++++ Provided information ++++

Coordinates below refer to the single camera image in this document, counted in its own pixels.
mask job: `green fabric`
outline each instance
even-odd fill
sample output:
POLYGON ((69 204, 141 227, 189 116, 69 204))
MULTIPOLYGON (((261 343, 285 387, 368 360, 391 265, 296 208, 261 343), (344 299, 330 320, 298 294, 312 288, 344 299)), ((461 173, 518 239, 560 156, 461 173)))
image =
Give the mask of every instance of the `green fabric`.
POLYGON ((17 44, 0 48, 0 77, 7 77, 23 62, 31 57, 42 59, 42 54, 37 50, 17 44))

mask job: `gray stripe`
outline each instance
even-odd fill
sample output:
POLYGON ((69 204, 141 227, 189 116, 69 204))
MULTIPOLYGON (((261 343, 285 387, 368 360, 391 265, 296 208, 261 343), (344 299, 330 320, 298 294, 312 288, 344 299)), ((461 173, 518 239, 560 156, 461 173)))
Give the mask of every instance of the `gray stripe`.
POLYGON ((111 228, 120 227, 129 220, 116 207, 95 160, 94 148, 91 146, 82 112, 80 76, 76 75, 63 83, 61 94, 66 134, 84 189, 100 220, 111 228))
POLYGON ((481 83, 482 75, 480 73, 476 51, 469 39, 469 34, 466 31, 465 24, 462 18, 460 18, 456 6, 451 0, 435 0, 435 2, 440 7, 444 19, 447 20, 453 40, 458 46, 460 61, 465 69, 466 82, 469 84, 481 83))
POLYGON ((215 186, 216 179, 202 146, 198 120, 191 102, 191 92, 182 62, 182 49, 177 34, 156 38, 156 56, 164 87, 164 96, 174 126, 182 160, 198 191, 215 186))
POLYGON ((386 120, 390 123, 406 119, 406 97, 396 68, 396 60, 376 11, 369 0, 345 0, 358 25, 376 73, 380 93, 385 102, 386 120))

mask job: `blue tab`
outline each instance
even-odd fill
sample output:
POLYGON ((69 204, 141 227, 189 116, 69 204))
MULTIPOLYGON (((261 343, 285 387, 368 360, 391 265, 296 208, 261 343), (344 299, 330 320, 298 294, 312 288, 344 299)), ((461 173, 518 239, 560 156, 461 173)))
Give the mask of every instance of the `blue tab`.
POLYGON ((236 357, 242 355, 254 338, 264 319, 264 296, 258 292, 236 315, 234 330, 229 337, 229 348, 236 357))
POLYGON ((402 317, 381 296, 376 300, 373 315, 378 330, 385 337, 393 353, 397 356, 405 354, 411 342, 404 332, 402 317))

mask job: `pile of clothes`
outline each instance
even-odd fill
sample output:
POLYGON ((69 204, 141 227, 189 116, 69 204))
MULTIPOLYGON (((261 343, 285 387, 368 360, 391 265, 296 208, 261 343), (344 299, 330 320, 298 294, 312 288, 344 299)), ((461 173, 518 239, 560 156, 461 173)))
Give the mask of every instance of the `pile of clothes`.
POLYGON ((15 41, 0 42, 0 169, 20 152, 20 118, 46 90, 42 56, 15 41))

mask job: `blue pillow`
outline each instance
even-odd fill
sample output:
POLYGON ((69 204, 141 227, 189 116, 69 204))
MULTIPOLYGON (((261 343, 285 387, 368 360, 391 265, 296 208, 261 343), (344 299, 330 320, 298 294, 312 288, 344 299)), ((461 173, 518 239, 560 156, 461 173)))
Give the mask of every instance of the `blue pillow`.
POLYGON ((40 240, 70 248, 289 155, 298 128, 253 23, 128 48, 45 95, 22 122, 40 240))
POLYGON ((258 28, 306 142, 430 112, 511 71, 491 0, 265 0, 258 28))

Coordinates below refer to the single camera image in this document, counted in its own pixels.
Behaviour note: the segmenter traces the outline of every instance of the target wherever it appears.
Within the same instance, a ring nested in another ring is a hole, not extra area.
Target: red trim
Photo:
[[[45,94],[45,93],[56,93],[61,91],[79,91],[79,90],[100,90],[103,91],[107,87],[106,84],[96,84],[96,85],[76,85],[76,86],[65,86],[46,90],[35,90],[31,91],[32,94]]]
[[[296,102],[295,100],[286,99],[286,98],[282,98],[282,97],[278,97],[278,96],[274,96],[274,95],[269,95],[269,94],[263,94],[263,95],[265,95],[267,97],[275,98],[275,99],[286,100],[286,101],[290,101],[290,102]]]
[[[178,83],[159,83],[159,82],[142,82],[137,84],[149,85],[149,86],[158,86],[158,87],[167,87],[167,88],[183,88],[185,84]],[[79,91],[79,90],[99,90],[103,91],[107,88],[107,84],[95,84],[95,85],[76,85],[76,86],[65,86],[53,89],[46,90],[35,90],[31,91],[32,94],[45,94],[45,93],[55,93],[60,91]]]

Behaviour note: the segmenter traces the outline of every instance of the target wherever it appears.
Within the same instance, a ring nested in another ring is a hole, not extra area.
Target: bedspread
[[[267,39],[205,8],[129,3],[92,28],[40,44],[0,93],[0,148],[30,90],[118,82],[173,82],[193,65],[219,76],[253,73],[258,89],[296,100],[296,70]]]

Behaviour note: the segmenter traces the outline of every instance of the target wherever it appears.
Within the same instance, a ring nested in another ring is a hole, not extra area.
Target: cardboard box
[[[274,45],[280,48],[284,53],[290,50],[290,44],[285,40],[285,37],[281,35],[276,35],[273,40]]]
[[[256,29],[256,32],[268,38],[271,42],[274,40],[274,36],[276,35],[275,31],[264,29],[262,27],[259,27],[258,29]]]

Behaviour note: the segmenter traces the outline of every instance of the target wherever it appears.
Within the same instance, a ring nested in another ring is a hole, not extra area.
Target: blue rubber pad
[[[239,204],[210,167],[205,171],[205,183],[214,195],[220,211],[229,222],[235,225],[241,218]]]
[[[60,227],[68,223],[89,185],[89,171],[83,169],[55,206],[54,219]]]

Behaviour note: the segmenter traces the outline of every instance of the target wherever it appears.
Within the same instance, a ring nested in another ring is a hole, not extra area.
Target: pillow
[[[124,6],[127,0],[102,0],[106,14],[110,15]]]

++++

Exercise directions: When you answer, repeat every record exactly, omitting nothing.

Task output:
Coordinates below refer to the single camera image in this document, counted in its own pixels.
mask job: `green fabric`
outline each instance
even-odd fill
sample output:
POLYGON ((69 204, 141 227, 189 116, 69 204))
MULTIPOLYGON (((261 343, 285 387, 368 360, 391 265, 296 208, 261 343), (344 299, 330 320, 298 294, 312 288, 344 299)), ((461 173, 518 239, 560 156, 461 173)))
image =
Give the mask of every instance of the `green fabric`.
POLYGON ((17 44, 0 48, 0 77, 7 77, 23 62, 31 57, 42 59, 42 54, 37 50, 17 44))

mask job: `gray stripe`
outline each instance
even-odd fill
sample output:
POLYGON ((69 204, 141 227, 189 116, 69 204))
MULTIPOLYGON (((261 343, 285 387, 368 360, 391 265, 296 208, 261 343), (344 299, 330 320, 298 294, 312 288, 344 299)), ((461 173, 518 239, 560 156, 461 173)))
Give the mask of every instance of the `gray stripe`.
POLYGON ((111 228, 120 227, 129 220, 116 207, 95 160, 94 148, 91 146, 82 112, 80 76, 76 75, 63 83, 61 94, 66 134, 84 189, 100 220, 111 228))
POLYGON ((481 83, 482 75, 480 73, 476 51, 469 39, 469 34, 466 31, 465 24, 462 18, 460 18, 456 6, 451 0, 435 0, 435 2, 440 7, 444 19, 447 20, 453 40, 458 46, 460 61, 465 69, 466 82, 469 84, 481 83))
POLYGON ((215 186, 216 179, 202 146, 198 120, 191 102, 191 92, 182 62, 182 49, 177 34, 156 38, 156 56, 164 87, 164 96, 174 126, 182 160, 198 191, 215 186))
POLYGON ((386 120, 390 123, 406 119, 406 97, 396 68, 396 60, 376 11, 369 0, 345 0, 358 25, 376 73, 380 93, 385 102, 386 120))

mask job: `blue tab`
outline each instance
even-odd fill
sample output:
POLYGON ((69 204, 141 227, 189 116, 69 204))
MULTIPOLYGON (((261 343, 285 387, 368 360, 391 265, 296 208, 261 343), (344 299, 330 320, 298 294, 312 288, 344 299)), ((461 173, 518 239, 560 156, 461 173)))
Give the mask of every instance of the `blue tab`.
POLYGON ((236 357, 242 355, 254 338, 264 319, 264 296, 258 292, 236 315, 234 330, 229 337, 229 348, 236 357))
POLYGON ((402 317, 381 296, 376 300, 373 315, 378 330, 385 337, 393 353, 397 356, 405 354, 411 342, 404 332, 402 317))

mask job: `pile of clothes`
outline each instance
even-odd fill
sample output:
POLYGON ((69 204, 141 227, 189 116, 69 204))
MULTIPOLYGON (((261 343, 285 387, 368 360, 391 265, 296 208, 261 343), (344 299, 330 320, 298 294, 312 288, 344 299)), ((461 173, 518 239, 560 156, 461 173)))
Give the mask of every instance of the `pile of clothes`.
POLYGON ((15 41, 0 42, 0 169, 20 152, 20 118, 46 90, 42 56, 15 41))

mask job: `blue pillow`
outline each instance
even-odd fill
sample output:
POLYGON ((69 204, 141 227, 189 116, 69 204))
MULTIPOLYGON (((261 343, 285 387, 368 360, 391 265, 296 208, 261 343), (344 299, 330 320, 298 294, 312 288, 344 299)), ((461 173, 518 239, 560 156, 461 173)))
Give the mask of every instance of the `blue pillow`.
POLYGON ((40 240, 70 248, 289 155, 298 128, 253 23, 128 48, 45 95, 22 122, 40 240))
POLYGON ((258 28, 306 142, 430 112, 511 71, 491 0, 265 0, 258 28))

Coordinates below refer to the single camera image in this document, counted in its own pixels.
Behaviour note: the segmenter traces the outline of every instance of the target wherever it appears.
Within the same instance, a ring nested in another ring is a hole, not extra area.
Target: red trim
Photo:
[[[45,94],[45,93],[56,93],[61,91],[79,91],[79,90],[100,90],[103,91],[107,87],[106,84],[96,84],[96,85],[76,85],[76,86],[65,86],[46,90],[35,90],[31,91],[32,94]]]
[[[296,102],[295,100],[286,99],[286,98],[282,98],[282,97],[278,97],[278,96],[274,96],[274,95],[269,95],[269,94],[263,94],[263,95],[265,95],[267,97],[275,98],[275,99],[286,100],[286,101],[290,101],[290,102]]]
[[[178,83],[159,83],[159,82],[142,82],[137,84],[149,85],[149,86],[158,86],[158,87],[167,87],[167,88],[183,88],[185,84]],[[79,91],[79,90],[99,90],[103,91],[107,88],[107,84],[95,84],[95,85],[76,85],[76,86],[65,86],[53,89],[46,90],[35,90],[31,91],[32,94],[45,94],[45,93],[55,93],[60,91]]]

Behaviour note: the segmenter traces the outline of every instance of the target wherever it appears.
Within the same instance, a ring nested in another ring is a hole, not extra area.
Target: bedspread
[[[267,39],[205,8],[129,3],[92,28],[40,44],[0,93],[0,148],[30,90],[118,82],[173,82],[193,65],[219,76],[253,73],[258,89],[296,100],[296,70]]]

Behaviour note: the segmenter traces the outline of every instance of the target wherever it appears.
Within the same instance, a ring nested in another ring is a hole, not extra area.
Target: cardboard box
[[[274,45],[280,48],[284,53],[290,50],[290,44],[285,40],[285,37],[281,35],[276,35],[273,40]]]
[[[256,29],[256,32],[268,38],[271,42],[274,40],[274,36],[276,35],[275,31],[264,29],[262,27],[259,27],[258,29]]]

Behaviour note: the segmenter traces the outline of every instance of the target wherever it appears.
Within the same instance, a ring nested in another ring is a hole, not extra area.
Target: blue rubber pad
[[[239,204],[210,167],[205,171],[205,183],[214,195],[220,211],[229,222],[235,225],[241,218]]]
[[[60,227],[68,223],[89,185],[89,171],[83,169],[55,206],[54,219]]]

Behaviour note: the segmenter traces the outline of every instance of the target wherever it appears.
Within the same instance, a ring nested in another ring is a hole, not extra area.
Target: pillow
[[[124,6],[127,0],[102,0],[106,14],[110,15]]]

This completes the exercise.